2024年1月26日午後から27日夕方にかけて、Theory Meets Blockchain Engineers (TMBE) という暗号学者とブロックチェーン開発者の知見交流を目的とした暗号技術交流会を開催しました。
暗号技術交流会 開催の背景
2023年4月12日にPlurality Tokyoが弊社もスポンサーとして協賛する中で開催され、 ジョージタウン大学の松尾真一郎先生と弊社代表落合が同じ壇上でお話させていただけたご縁がきっかけで「SCIS(情報通信学会) 2024が今度長崎であるので、暗号学研究者とブロックチェーン開発者を交えてSolidity Houseで技術交流会をできませんか」と嬉しいお声がけをいただき、Theory Meets Blockchain Engineeringと題した暗号学者とブロックチェーン開発者の暗号技術交流会が開催されることとなりました。
当日は総勢40名前後の参加者の方々が集まり、そのうち15名が登壇者として議題を提示し、1泊2日の日程で忌憚ない意見の飛び交う熱量の高い場となりました。参加者募集および登壇枠は公開後すぐに埋まる人気であり、参加者は暗号学の分野で世界トップジャーナルに掲載されるような気鋭の研究者や教授、そしてパブリックチェーンを用いて先端的な応用開発を行う古参開発者や若手の気鋭が集まるような状況でした。
登壇紹介
本イベントは11個の開発者の発表と、4個の暗号学者の発表がありました。
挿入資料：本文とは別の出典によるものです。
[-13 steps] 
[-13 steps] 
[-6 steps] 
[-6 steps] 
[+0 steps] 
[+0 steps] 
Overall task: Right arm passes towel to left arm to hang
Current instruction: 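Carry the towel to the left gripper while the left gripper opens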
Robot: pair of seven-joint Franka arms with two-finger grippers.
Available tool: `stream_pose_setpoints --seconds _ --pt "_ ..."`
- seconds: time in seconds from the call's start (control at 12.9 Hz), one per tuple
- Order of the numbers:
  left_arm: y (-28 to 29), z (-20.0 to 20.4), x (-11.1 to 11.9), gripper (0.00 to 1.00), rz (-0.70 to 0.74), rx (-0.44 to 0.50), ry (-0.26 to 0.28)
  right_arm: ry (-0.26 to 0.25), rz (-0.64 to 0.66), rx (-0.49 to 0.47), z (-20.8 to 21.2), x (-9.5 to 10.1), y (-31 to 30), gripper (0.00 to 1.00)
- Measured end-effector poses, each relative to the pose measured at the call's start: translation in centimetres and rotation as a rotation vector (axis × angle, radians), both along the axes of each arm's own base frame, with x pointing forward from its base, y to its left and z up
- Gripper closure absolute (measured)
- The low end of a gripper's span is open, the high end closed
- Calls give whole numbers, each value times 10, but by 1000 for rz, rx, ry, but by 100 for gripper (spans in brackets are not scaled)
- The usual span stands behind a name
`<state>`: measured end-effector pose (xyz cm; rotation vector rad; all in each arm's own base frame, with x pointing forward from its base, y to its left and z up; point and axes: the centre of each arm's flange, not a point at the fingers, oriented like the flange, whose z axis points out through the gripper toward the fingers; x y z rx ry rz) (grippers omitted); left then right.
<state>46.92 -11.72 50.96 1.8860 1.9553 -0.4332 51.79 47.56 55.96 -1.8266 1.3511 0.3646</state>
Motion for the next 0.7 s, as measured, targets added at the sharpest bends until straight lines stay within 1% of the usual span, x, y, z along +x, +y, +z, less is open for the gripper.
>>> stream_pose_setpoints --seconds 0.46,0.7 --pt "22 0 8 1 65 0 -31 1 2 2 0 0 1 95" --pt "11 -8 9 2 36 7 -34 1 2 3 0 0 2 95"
その中でも公開許諾のとれた発表について紹介いたします。
開発1) Selective Disclosure on X 509 certificates Sybil Resistance via Governmental ID 大野智葵 池田健
開発2) Discreet Log Contracts(Bitcoin上での金融取引を可能にする技術)_桑原 一郎(Crypto Garage)
開発3) PQCzKVM構想 杉井
開発4) Fireblocks(というかMPCウォレット)のわからないところ_谷口 英
<非公開>
開発5) マス向け Contract Wallet の鍵管理について_塩津 拓真 (SIVIRA Inc)
<確認中>
暗号1-1) 暗号アルゴリズムとMPCの安全性の基礎知識_松田 隆宏(産総研)
暗号1-2) SecureMPC_アッタラパドゥン ナッタポン(産総研)
暗号2) 暗号プロトコルとゼロ知識証明_佐古 和恵〔早稲田大学)
暗号3) 暗号応用システムのセキュリティ_松尾 真一郎(Virginia Tech_ Georgetown University)
暗号4) 鍵管理と運用_須賀 祐治(IIJ)
<確認中>
開発6) 巻き戻し可能なブロックチェーン_芹川 葵(no plan inc.)
<非公開>
開発7) Schnorr 署名の Bitcoin Lightning Network への利用(PTLC) 上野寛(うえのかん)(Nayuta)
開発8) ブロックチェーン上のサプライチェーントレーサビリティと秘匿化 安土 茂亨(chaintope)
開発9) Hyperledger関連 (動向と課題共有) _佐藤竜也 池川航史 長谷川学(日立)
開発10) ブロックチェーンとWASM(stylus-go SDKの実装とEVM x WASMの課題)_佐藤優至(mercoin)
<非公開>
開発11) 指名者本人特定機能付きVerifiable Credentialsの実装_渡邉健
結びに
有志の声かけで突然始まった本イベントですが、小倉で開催されるSCIS2025のサイドイベントとしてぜひ来年も開催しましょうと、松尾先生やIIJ須賀様、ひいては参加した方々からの嬉しいお言葉をいただいております。
公開鍵暗号の先駆的な研究で名を知られる産総研の松田先生もご参加いただけましたし、早稲田大学で投票理論やゼロ知識証明を黎明期から研究なさっている佐古先生とその生徒の方々も参加いただけました。
このように高度な議論を日本語で行えるコミュニティが日本に存在していることを有り難く感じるとともに、よりこのコミュニティを成熟させ、暗号技術がこれからの社会のインフラとして使用されるために必要な順序を踏んでいくための一助となればと思うばかりです。